Лишь звонок Худякова, который по какой-то неведомой причине решил проинформировать его о свадьбе дочери, словно сломал что-то внутри. Его дочь вышла замуж. Наверное, скоро у нее появятся свои дети. Она, дай Бог, счастлива.

И что он сделал, чтобы его дитя, его единственная, любимая дочь была счастлива? Ничего. Наоборот, делал все, чтобы она была несчастна.

И кто он после этого? Старый больной несчастный дурак. Хоть и доктор наук. Без пяти минут — действительный член-корреспондент. Хотя, судя по тому, как он себя чувствует спустя всего два месяца после последней операции, до членства в Академии наук он не дотянет. Да и ладно. Это уже не важно.

* * *

— Женя, твою мать!

— Что ты так орешь, я еще зайти не успела…

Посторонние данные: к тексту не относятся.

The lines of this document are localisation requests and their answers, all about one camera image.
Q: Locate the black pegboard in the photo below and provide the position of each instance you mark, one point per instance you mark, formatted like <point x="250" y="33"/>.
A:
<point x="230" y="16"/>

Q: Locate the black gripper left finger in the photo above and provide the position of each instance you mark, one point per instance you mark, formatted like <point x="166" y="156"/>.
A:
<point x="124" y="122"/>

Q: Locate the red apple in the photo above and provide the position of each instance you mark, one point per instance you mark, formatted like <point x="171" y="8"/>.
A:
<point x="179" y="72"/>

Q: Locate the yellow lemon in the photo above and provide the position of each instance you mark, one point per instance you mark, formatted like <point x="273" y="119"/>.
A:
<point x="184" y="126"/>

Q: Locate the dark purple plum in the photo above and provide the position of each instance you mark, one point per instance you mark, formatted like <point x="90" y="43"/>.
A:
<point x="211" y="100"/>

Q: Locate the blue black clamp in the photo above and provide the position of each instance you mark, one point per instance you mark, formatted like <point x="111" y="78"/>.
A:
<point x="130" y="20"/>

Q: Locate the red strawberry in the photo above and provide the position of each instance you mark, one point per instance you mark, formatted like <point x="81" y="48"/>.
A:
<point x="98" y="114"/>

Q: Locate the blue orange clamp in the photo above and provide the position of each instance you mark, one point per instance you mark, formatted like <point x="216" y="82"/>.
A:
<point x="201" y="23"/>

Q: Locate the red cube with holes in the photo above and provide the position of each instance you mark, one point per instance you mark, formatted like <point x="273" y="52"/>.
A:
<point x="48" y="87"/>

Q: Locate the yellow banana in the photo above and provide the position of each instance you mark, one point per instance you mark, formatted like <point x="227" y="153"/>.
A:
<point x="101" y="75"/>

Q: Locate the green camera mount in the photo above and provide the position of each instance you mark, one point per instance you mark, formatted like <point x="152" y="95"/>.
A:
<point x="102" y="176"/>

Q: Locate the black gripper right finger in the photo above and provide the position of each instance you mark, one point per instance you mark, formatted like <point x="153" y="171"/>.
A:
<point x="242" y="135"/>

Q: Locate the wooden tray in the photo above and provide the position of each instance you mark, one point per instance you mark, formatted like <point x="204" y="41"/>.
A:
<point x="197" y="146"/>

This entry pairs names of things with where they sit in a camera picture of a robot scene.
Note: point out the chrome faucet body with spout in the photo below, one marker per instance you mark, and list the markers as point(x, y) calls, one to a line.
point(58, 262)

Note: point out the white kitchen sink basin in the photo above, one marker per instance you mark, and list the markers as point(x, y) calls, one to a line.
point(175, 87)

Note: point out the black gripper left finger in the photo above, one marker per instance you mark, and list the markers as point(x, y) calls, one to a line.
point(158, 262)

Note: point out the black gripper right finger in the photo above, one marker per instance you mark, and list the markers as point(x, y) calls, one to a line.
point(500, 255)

— Да я уже и так вижу. Ну-ка, марш на весы!

— Даш, может, не будем?..

— Рысью!

— Я не умею рысью…

— Ну вот, — мрачный Дашин тон не предвещает ничего хорошего, — еще почти два килограмма за две недели. Ну и кто ты после этого?

— Да все равно — уже скоро…

— Скоро?! Это ты в дверь перестанешь проходить скоро! Ты этого добиваешься?

— Даш, ну перестань уже меня пилить…

— А как по-другому с тобой!? Что, опять кило мороженого в один присест?

Женька виновато вздыхает.

— Ну, а что делать, если хочется…

— Хочется? Перехочется! Тихомирова на тебя нет. Вот у него бы ты ела только то, что положено! А не мороженое пачками. Куда только Олег смотрит?

— Он мне доверяет.

— Совершенно напрасно!

— Дашуль, ну пожалуйстаааа… Не пили меня…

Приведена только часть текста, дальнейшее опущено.